▶ [TASK DIRECTIONS]: Find every line below with the string "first" and pick it out.

▶ [RECORDS SHOWN]:
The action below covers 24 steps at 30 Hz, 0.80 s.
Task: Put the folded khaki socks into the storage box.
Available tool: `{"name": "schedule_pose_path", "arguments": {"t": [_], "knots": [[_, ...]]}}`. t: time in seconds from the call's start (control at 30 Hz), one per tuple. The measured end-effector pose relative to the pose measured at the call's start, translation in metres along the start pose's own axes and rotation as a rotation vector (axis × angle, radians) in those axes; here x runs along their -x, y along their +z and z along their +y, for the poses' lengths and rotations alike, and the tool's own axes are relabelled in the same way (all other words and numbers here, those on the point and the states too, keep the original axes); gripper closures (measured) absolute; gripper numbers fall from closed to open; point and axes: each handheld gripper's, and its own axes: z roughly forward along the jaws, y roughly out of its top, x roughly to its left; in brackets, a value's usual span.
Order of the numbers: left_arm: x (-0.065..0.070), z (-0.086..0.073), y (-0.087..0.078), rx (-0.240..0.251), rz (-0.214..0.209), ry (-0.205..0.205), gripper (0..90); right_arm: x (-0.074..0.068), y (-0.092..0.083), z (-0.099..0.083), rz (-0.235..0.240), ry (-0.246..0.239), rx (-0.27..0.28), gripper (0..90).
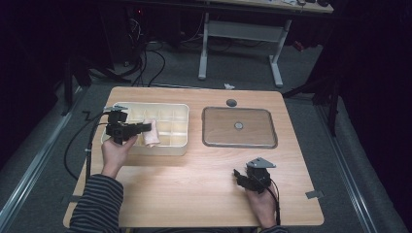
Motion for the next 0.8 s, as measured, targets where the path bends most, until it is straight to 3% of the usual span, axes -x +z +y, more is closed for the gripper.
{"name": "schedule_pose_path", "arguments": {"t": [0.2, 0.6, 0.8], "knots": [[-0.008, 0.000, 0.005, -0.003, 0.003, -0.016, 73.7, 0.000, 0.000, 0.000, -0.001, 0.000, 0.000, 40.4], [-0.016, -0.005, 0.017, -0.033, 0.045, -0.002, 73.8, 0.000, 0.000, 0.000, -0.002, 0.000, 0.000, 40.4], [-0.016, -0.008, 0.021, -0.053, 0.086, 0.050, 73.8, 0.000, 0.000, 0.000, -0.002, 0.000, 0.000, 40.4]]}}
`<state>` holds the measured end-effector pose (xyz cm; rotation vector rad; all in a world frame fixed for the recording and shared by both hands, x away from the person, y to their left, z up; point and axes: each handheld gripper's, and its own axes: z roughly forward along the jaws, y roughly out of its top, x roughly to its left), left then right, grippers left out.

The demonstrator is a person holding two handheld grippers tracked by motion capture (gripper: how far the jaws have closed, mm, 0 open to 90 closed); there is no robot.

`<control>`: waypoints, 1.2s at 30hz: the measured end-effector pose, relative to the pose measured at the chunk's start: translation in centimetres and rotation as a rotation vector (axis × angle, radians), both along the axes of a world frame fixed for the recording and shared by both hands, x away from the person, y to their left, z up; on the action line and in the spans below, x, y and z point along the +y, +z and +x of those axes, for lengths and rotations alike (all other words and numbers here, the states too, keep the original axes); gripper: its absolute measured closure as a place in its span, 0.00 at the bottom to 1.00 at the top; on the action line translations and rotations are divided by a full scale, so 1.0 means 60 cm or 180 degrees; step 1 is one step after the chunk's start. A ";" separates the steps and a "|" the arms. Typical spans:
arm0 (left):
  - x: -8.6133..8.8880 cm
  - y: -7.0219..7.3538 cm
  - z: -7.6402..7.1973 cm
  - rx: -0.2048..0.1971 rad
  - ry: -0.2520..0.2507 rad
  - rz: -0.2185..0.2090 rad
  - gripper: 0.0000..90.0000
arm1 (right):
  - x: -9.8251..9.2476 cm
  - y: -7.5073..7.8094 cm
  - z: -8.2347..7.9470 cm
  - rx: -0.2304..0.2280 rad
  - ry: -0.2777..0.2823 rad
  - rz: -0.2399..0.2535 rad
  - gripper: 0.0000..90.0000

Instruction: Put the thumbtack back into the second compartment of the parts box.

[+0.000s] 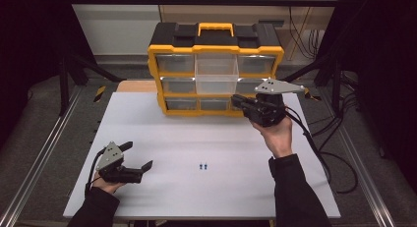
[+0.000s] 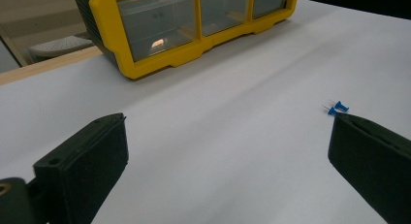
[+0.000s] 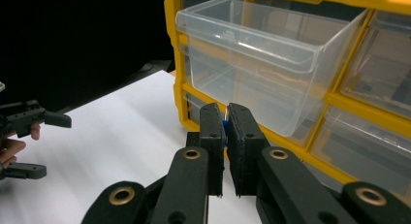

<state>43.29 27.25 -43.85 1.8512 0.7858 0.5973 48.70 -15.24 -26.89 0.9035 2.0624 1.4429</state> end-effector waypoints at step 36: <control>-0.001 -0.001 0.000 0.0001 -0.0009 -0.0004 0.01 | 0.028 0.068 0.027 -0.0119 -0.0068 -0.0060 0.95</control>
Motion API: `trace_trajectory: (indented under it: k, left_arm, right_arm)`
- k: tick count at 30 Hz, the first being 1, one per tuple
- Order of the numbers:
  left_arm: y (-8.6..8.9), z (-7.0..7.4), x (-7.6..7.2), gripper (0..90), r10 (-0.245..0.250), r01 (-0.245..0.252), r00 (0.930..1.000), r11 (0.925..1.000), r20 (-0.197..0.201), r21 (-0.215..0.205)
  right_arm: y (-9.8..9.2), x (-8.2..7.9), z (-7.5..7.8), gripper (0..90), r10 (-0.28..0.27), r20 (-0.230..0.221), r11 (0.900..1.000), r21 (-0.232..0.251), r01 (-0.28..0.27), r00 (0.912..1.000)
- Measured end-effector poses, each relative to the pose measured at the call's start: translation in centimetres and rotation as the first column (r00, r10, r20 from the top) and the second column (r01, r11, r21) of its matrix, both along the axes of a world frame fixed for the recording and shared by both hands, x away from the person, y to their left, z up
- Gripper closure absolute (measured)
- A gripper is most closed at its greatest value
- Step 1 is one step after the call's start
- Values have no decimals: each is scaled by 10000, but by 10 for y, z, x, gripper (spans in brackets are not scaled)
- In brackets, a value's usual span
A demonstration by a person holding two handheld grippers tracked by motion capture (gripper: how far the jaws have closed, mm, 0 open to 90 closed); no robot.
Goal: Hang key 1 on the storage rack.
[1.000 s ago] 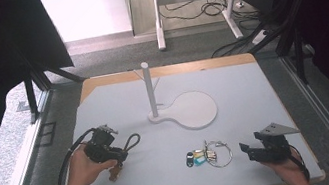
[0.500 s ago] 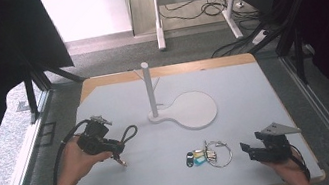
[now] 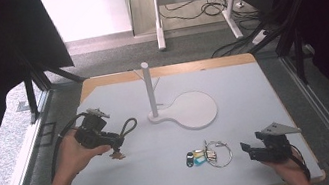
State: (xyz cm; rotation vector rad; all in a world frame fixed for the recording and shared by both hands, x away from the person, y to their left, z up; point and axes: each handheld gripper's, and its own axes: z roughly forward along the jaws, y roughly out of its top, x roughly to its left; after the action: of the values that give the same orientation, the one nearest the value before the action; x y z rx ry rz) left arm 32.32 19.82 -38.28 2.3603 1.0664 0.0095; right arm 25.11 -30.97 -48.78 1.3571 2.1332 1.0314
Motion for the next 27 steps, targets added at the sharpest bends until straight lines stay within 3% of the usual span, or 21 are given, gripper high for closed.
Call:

▶ [THE COMPLETED TASK]:
- k: tick count at 30 Hz, the first being 1, one per tuple
- Measured end-effector poses, each relative to the pose measured at the call's start: translation in centimetres and rotation as the first column (r00, r10, r20 from the top) and the second column (r01, r11, r21) of its matrix, both along the axes of a world frame fixed for the recording and shared by both hands, x away from the person, y to their left, z up

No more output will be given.